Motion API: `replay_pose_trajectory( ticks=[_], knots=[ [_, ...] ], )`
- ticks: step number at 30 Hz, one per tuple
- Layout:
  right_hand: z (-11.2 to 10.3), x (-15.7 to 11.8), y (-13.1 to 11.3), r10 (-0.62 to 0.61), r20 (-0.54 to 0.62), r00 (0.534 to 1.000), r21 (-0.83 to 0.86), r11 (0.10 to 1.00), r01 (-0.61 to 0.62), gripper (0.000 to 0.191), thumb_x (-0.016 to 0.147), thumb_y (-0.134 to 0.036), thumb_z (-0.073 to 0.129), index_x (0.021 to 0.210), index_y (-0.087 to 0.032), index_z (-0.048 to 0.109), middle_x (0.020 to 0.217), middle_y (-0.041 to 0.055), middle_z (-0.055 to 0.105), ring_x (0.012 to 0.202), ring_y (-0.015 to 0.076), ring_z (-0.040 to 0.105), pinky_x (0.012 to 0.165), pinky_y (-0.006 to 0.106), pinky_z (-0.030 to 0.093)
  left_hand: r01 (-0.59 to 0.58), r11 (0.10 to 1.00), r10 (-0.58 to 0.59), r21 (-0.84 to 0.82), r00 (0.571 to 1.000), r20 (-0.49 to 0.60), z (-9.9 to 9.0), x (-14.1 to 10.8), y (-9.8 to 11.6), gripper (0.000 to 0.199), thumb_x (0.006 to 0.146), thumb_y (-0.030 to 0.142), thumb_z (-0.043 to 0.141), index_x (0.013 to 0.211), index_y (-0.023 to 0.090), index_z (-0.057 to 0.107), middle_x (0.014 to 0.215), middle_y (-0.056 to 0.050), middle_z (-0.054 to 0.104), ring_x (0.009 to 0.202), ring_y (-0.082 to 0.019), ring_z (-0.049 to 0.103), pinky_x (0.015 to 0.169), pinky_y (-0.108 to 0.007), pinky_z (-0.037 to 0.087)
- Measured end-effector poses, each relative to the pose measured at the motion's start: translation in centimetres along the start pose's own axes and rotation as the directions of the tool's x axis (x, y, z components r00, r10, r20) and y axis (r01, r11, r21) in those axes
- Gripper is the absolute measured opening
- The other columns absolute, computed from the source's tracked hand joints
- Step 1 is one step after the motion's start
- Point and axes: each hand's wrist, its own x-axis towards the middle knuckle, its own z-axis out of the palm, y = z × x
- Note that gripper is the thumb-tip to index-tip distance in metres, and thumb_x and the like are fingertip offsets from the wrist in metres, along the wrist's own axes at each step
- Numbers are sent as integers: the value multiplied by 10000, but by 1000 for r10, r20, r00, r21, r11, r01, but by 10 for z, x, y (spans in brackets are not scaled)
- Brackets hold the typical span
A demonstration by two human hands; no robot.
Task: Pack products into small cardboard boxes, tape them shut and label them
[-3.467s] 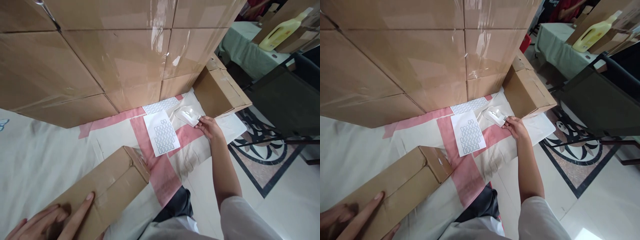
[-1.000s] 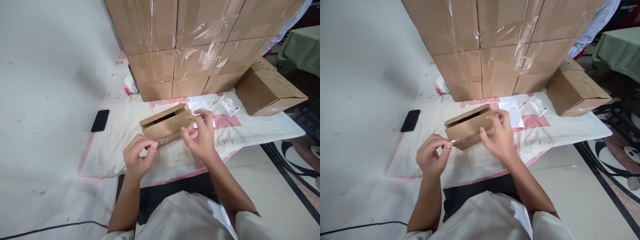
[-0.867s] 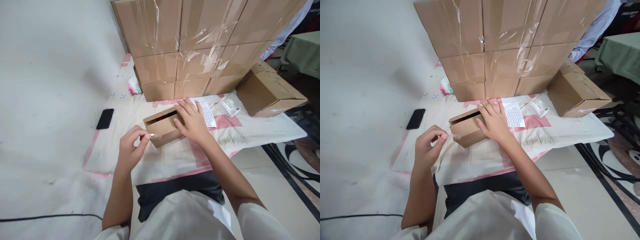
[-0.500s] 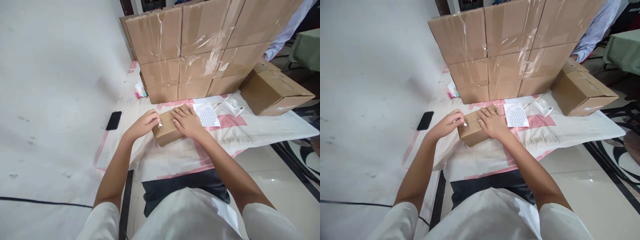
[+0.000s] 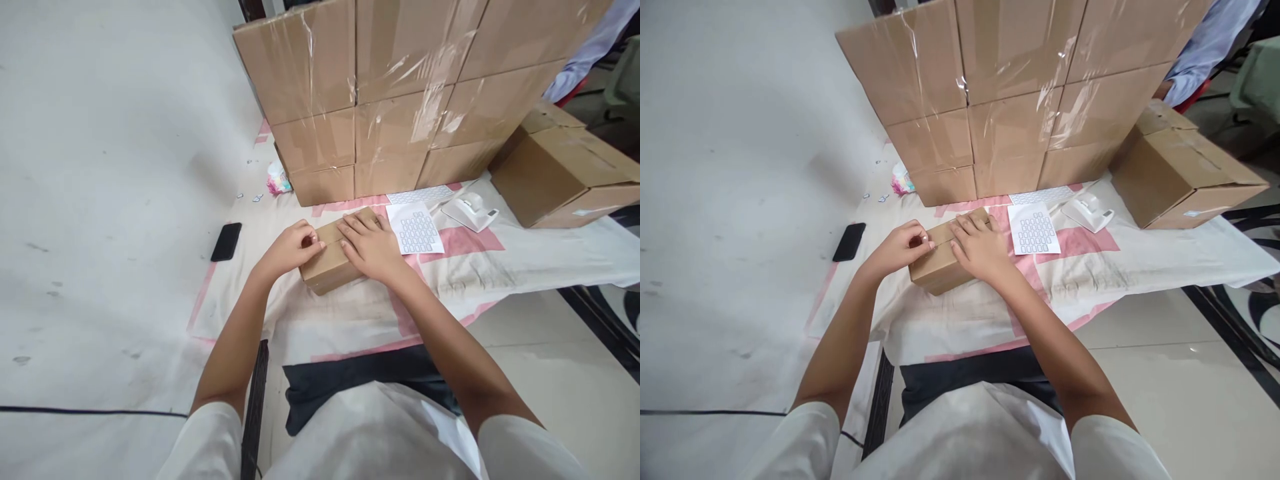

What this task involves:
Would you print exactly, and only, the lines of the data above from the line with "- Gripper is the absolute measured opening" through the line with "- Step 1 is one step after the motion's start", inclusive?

Solution to this exercise:
- Gripper is the absolute measured opening
- The other columns absolute, computed from the source's tracked hand joints
- Step 1 is one step after the motion's start

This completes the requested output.